» **Work instructions**:
Only the lines of the data holding the string "grateful" need to be returned.

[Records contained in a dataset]
--*--

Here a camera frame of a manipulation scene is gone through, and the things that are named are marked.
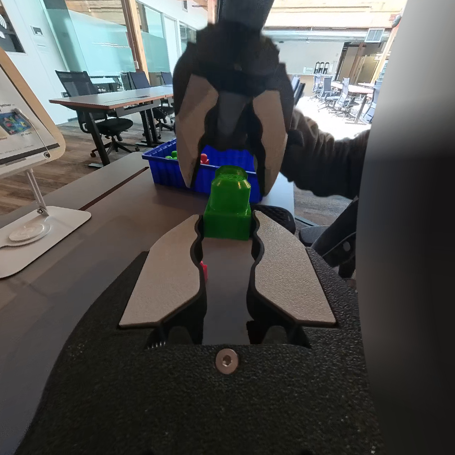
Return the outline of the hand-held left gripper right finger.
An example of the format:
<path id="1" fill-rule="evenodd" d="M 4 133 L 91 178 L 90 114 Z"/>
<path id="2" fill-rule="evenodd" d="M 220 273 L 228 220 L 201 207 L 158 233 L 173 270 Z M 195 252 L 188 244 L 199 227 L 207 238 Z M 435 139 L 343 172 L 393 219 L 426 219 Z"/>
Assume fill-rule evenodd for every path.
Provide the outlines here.
<path id="1" fill-rule="evenodd" d="M 334 327 L 336 318 L 304 245 L 262 212 L 253 212 L 247 309 L 269 325 Z"/>

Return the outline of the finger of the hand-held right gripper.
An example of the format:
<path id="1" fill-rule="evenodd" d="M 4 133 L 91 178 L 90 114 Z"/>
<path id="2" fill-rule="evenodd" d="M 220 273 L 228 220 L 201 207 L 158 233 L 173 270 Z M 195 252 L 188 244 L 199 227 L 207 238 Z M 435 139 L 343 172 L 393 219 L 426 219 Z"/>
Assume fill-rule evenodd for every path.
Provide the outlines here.
<path id="1" fill-rule="evenodd" d="M 287 132 L 280 94 L 276 90 L 265 90 L 253 98 L 252 152 L 257 162 L 260 192 L 267 196 L 281 169 L 287 143 Z"/>
<path id="2" fill-rule="evenodd" d="M 191 188 L 200 165 L 200 142 L 205 119 L 218 101 L 218 91 L 204 77 L 190 76 L 179 113 L 176 114 L 177 160 L 183 181 Z"/>

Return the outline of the black textured wrist rest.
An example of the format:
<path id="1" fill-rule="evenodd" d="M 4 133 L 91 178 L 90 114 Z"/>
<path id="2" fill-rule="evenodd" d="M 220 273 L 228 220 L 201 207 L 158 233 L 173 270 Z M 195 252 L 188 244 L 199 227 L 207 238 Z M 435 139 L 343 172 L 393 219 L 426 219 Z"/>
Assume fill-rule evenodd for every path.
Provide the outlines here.
<path id="1" fill-rule="evenodd" d="M 251 204 L 251 211 L 259 211 L 264 213 L 270 219 L 274 220 L 293 235 L 296 232 L 296 224 L 292 213 L 290 213 L 287 209 L 278 207 L 278 206 L 270 206 L 264 204 Z"/>

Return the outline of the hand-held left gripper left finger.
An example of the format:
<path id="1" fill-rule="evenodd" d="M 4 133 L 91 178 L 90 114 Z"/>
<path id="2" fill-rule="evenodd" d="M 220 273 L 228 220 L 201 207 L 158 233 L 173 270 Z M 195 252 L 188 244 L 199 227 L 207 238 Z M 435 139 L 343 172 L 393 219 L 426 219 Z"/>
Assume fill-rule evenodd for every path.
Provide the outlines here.
<path id="1" fill-rule="evenodd" d="M 191 215 L 152 245 L 119 327 L 158 327 L 204 302 L 201 223 L 200 215 Z"/>

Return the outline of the black office chair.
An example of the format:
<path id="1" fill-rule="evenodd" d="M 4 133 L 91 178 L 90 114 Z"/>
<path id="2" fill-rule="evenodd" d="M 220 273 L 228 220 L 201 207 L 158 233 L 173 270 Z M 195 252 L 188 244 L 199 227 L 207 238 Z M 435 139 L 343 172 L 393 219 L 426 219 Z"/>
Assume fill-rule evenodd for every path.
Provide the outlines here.
<path id="1" fill-rule="evenodd" d="M 376 85 L 351 84 L 349 78 L 337 82 L 329 75 L 314 76 L 313 98 L 318 102 L 317 111 L 326 110 L 353 124 L 369 122 L 372 115 L 367 120 L 361 117 L 368 102 L 369 110 L 374 111 L 378 90 Z"/>
<path id="2" fill-rule="evenodd" d="M 55 72 L 69 97 L 96 95 L 99 93 L 86 71 L 65 72 L 56 70 Z M 110 139 L 110 142 L 104 145 L 107 155 L 112 151 L 119 152 L 119 150 L 127 153 L 132 152 L 128 147 L 134 145 L 123 145 L 121 133 L 131 128 L 133 121 L 124 117 L 114 117 L 112 113 L 107 112 L 92 112 L 92 116 L 99 133 Z"/>
<path id="3" fill-rule="evenodd" d="M 356 269 L 356 230 L 359 199 L 356 197 L 330 226 L 305 227 L 299 240 L 313 249 L 338 275 L 351 279 Z"/>

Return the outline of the wooden office desk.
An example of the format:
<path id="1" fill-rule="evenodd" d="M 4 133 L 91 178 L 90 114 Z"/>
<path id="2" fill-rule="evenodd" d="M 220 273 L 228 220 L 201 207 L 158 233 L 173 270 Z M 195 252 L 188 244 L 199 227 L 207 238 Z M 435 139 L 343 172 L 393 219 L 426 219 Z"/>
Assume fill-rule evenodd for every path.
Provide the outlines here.
<path id="1" fill-rule="evenodd" d="M 91 136 L 101 160 L 100 164 L 89 164 L 89 167 L 102 168 L 110 164 L 110 159 L 92 114 L 94 112 L 107 113 L 108 111 L 114 111 L 117 117 L 125 117 L 139 112 L 144 127 L 146 146 L 148 149 L 153 149 L 163 144 L 157 138 L 155 119 L 152 112 L 154 107 L 158 107 L 161 99 L 173 99 L 173 88 L 170 86 L 155 86 L 137 90 L 50 99 L 49 103 L 88 113 L 88 124 L 92 128 Z"/>

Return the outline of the blue plastic bin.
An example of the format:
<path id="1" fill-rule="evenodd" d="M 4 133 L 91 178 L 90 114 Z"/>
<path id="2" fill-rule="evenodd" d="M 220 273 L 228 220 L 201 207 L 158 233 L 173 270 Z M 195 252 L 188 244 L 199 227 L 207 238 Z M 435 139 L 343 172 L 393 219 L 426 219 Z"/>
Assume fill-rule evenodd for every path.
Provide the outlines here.
<path id="1" fill-rule="evenodd" d="M 155 184 L 210 194 L 216 170 L 224 165 L 233 165 L 241 167 L 247 172 L 247 180 L 251 185 L 249 201 L 252 203 L 261 202 L 263 196 L 260 193 L 257 174 L 254 170 L 253 156 L 248 151 L 227 150 L 220 152 L 213 147 L 205 146 L 202 152 L 209 157 L 210 165 L 200 165 L 194 186 L 188 188 L 183 181 L 178 160 L 165 158 L 165 156 L 170 155 L 171 151 L 177 149 L 176 145 L 176 139 L 173 139 L 142 154 L 142 158 L 149 162 Z"/>

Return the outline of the printed instruction sheet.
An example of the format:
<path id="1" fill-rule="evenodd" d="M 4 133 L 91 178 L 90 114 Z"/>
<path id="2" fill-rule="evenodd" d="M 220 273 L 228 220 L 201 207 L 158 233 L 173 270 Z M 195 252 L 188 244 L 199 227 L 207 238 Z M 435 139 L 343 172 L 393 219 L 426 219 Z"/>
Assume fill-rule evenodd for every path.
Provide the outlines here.
<path id="1" fill-rule="evenodd" d="M 10 78 L 0 74 L 0 163 L 9 163 L 59 146 L 53 135 L 31 110 Z"/>

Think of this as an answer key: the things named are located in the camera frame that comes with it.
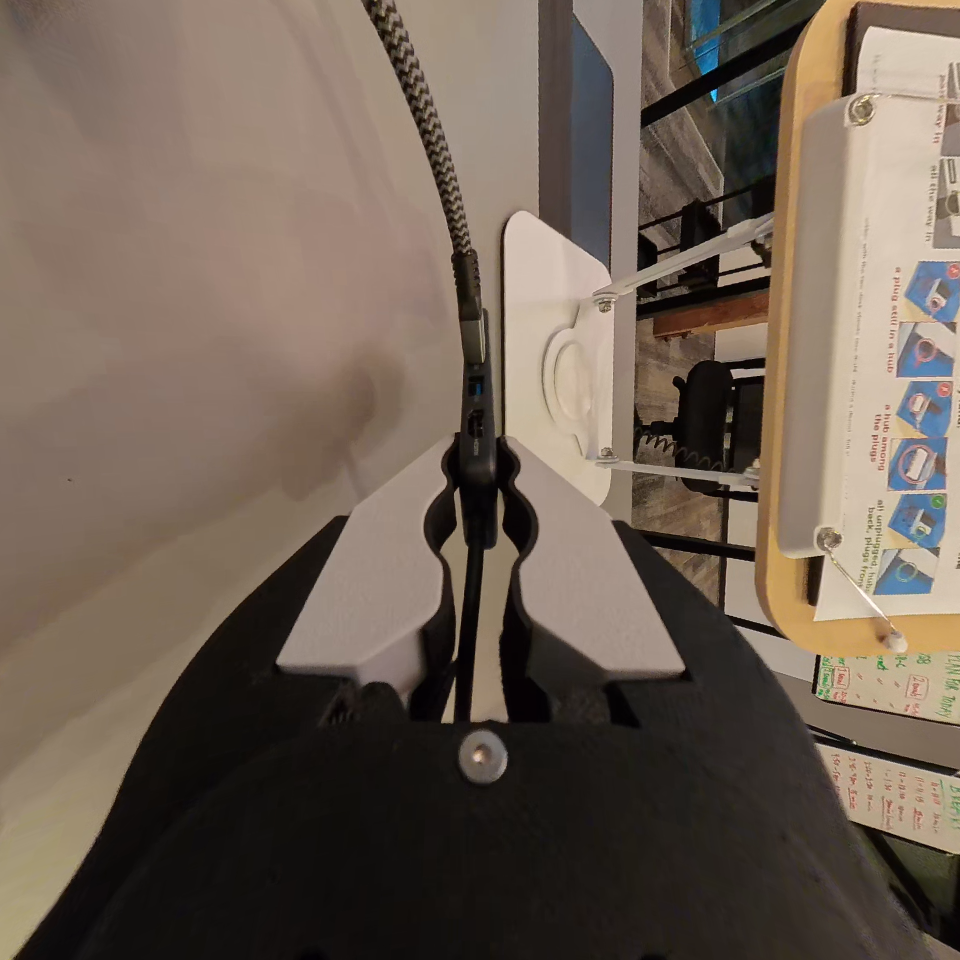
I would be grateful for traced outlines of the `white object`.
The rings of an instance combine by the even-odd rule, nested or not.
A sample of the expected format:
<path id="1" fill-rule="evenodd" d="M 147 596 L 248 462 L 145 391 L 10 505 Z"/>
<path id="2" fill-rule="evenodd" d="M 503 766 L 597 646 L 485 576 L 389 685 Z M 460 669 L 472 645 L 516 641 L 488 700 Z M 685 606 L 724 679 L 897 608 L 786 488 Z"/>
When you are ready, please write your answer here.
<path id="1" fill-rule="evenodd" d="M 498 538 L 498 433 L 491 361 L 467 364 L 462 381 L 457 480 L 466 562 L 454 680 L 453 719 L 471 720 L 484 559 Z"/>

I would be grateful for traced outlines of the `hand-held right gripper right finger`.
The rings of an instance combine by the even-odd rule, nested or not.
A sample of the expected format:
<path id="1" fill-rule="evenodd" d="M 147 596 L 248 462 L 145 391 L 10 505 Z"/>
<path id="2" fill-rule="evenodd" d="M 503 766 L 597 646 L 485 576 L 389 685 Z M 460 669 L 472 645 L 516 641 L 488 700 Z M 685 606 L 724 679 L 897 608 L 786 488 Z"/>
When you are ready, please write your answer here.
<path id="1" fill-rule="evenodd" d="M 673 681 L 686 665 L 605 510 L 501 440 L 502 529 L 517 552 L 501 632 L 507 700 Z"/>

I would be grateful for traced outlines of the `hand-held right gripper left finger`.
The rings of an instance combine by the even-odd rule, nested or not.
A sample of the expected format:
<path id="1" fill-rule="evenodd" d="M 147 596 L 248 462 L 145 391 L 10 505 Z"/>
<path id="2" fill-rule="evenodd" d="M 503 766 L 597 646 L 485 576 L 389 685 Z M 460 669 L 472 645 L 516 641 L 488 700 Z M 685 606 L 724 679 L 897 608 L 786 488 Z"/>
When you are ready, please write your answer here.
<path id="1" fill-rule="evenodd" d="M 349 514 L 280 653 L 278 670 L 385 684 L 409 700 L 427 678 L 425 628 L 443 606 L 428 510 L 450 491 L 443 438 Z"/>

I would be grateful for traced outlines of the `instruction sheet wooden board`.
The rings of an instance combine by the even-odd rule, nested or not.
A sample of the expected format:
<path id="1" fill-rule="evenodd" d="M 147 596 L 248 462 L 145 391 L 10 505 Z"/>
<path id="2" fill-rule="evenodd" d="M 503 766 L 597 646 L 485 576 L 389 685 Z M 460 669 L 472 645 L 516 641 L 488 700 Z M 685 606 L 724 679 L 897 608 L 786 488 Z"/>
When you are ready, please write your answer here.
<path id="1" fill-rule="evenodd" d="M 822 656 L 958 651 L 958 2 L 824 2 L 781 90 L 755 583 Z"/>

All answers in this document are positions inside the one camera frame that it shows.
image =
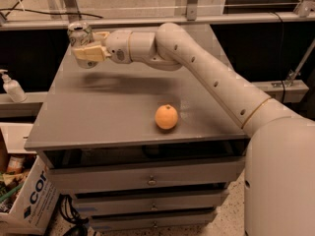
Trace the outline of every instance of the drawer handle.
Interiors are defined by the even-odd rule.
[[[150,180],[148,181],[148,185],[150,186],[154,186],[157,184],[157,180],[155,180],[155,177],[154,176],[151,176],[150,177]]]
[[[152,204],[151,211],[158,211],[156,204]]]

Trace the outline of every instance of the orange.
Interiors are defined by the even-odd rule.
[[[162,105],[157,109],[156,112],[156,123],[157,125],[164,129],[169,130],[173,128],[178,121],[178,114],[174,107],[171,105]]]

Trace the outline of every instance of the white pump bottle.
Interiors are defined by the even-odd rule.
[[[26,100],[27,95],[21,88],[20,84],[12,80],[8,75],[4,74],[8,72],[7,70],[0,69],[0,74],[2,74],[3,89],[7,92],[14,102],[23,102]]]

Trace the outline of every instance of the speckled floor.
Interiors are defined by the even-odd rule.
[[[0,0],[0,8],[12,7],[18,0]],[[201,13],[210,13],[210,0],[199,0],[199,3],[206,5]],[[103,15],[104,17],[149,17],[162,16],[169,17],[174,14],[182,13],[180,5],[184,0],[79,0],[79,3],[87,9],[87,12]],[[47,9],[45,0],[24,0],[25,8],[43,10]],[[212,13],[220,12],[220,7],[211,9]],[[9,20],[51,20],[50,16],[33,13],[13,12]],[[240,175],[236,182],[229,185],[229,196],[223,205],[217,208],[218,215],[215,220],[207,226],[191,225],[180,227],[165,227],[143,230],[129,230],[119,232],[106,232],[107,236],[241,236],[244,226],[244,173]],[[51,218],[47,228],[47,235],[61,236],[70,227],[58,212]],[[94,236],[95,232],[89,229],[89,236]]]

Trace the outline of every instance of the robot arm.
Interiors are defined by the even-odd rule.
[[[313,121],[228,69],[178,25],[164,24],[149,33],[118,30],[102,43],[102,57],[116,63],[138,61],[168,71],[185,66],[251,138],[245,167],[246,236],[314,235]],[[74,53],[87,59],[84,49],[89,48]]]

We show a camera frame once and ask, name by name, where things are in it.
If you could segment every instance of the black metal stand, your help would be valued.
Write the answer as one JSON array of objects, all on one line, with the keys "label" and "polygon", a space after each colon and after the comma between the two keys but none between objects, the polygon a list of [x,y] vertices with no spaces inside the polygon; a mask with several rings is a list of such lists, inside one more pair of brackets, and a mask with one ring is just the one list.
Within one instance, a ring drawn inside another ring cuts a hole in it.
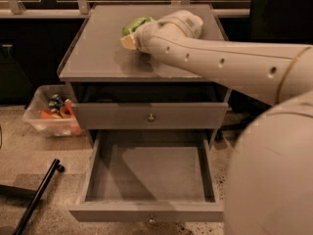
[{"label": "black metal stand", "polygon": [[46,190],[53,174],[57,170],[58,172],[63,172],[65,171],[65,168],[59,164],[59,160],[54,160],[53,163],[51,164],[48,172],[46,173],[44,179],[42,180],[39,188],[37,189],[35,195],[33,196],[31,202],[29,203],[25,213],[22,216],[22,219],[20,220],[20,223],[18,224],[17,228],[13,232],[14,235],[22,234],[24,228],[26,227],[33,211],[37,207],[44,191]]}]

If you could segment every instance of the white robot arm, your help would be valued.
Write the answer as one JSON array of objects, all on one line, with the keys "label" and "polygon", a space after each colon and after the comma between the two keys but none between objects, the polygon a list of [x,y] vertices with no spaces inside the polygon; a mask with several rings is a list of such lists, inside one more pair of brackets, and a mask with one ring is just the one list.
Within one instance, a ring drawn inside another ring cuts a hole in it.
[{"label": "white robot arm", "polygon": [[122,42],[270,105],[292,98],[261,115],[236,144],[225,233],[313,234],[312,46],[195,39],[200,35],[201,19],[179,11]]}]

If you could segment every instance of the closed drawer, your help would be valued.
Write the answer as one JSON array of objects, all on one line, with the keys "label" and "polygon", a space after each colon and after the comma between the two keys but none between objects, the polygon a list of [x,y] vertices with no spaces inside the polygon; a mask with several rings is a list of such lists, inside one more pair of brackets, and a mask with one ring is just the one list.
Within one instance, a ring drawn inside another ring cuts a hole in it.
[{"label": "closed drawer", "polygon": [[227,103],[73,104],[86,129],[219,128]]},{"label": "closed drawer", "polygon": [[201,130],[99,131],[79,221],[222,221]]}]

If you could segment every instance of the floor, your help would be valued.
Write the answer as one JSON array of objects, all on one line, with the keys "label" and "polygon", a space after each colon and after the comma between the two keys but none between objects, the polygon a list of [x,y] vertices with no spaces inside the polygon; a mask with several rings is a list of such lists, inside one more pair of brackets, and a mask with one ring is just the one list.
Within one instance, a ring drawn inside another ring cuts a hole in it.
[{"label": "floor", "polygon": [[[22,121],[24,106],[0,107],[2,147],[0,184],[37,189],[54,159],[66,168],[56,172],[23,234],[118,234],[118,235],[222,235],[223,223],[82,223],[68,212],[78,202],[92,149],[85,136],[45,138]],[[225,123],[238,122],[245,115],[229,111]],[[213,145],[213,173],[223,201],[226,172],[239,133],[224,132]],[[0,196],[0,234],[12,234],[27,207],[27,201]]]}]

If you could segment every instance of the clear plastic container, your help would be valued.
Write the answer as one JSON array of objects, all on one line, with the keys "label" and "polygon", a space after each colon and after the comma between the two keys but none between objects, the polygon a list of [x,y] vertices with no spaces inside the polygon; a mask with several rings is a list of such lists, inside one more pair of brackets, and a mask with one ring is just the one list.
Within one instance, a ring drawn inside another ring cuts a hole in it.
[{"label": "clear plastic container", "polygon": [[70,97],[65,85],[40,86],[23,114],[22,120],[29,122],[45,137],[80,136],[85,134],[85,131],[80,129],[75,117],[60,119],[40,118],[42,110],[49,110],[48,104],[54,94],[59,94],[63,98]]}]

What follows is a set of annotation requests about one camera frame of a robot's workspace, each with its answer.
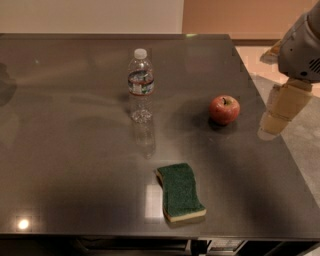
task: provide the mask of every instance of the tabletop
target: tabletop
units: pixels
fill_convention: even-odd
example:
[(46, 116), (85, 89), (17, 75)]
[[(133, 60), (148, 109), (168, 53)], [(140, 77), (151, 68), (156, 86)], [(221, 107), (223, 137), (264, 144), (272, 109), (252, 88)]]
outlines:
[[(128, 115), (136, 48), (155, 70), (150, 159)], [(228, 35), (3, 34), (0, 56), (0, 234), (320, 239), (286, 142), (257, 136), (265, 105)], [(220, 94), (241, 105), (225, 127)], [(155, 169), (183, 162), (207, 214), (169, 223)]]

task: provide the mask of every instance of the sponge
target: sponge
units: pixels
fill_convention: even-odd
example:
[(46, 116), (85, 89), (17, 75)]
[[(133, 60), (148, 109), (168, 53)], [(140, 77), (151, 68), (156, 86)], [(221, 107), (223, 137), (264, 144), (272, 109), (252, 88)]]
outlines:
[(162, 183), (163, 212), (170, 222), (191, 219), (206, 214), (200, 203), (193, 170), (186, 163), (158, 168), (156, 175)]

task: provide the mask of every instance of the water bottle
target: water bottle
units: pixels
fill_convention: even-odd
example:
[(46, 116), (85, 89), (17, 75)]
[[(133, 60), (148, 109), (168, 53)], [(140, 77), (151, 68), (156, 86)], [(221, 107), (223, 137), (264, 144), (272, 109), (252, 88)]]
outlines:
[(136, 49), (128, 67), (130, 116), (136, 144), (147, 159), (155, 152), (152, 99), (153, 67), (145, 49)]

--*--

» **Answer**:
I would be grateful for traced outlines of the `white object`.
I would be grateful for traced outlines of the `hand-held right gripper right finger`.
I would be grateful for traced outlines of the `hand-held right gripper left finger`.
I would be grateful for traced outlines of the `instruction sheet wooden board`.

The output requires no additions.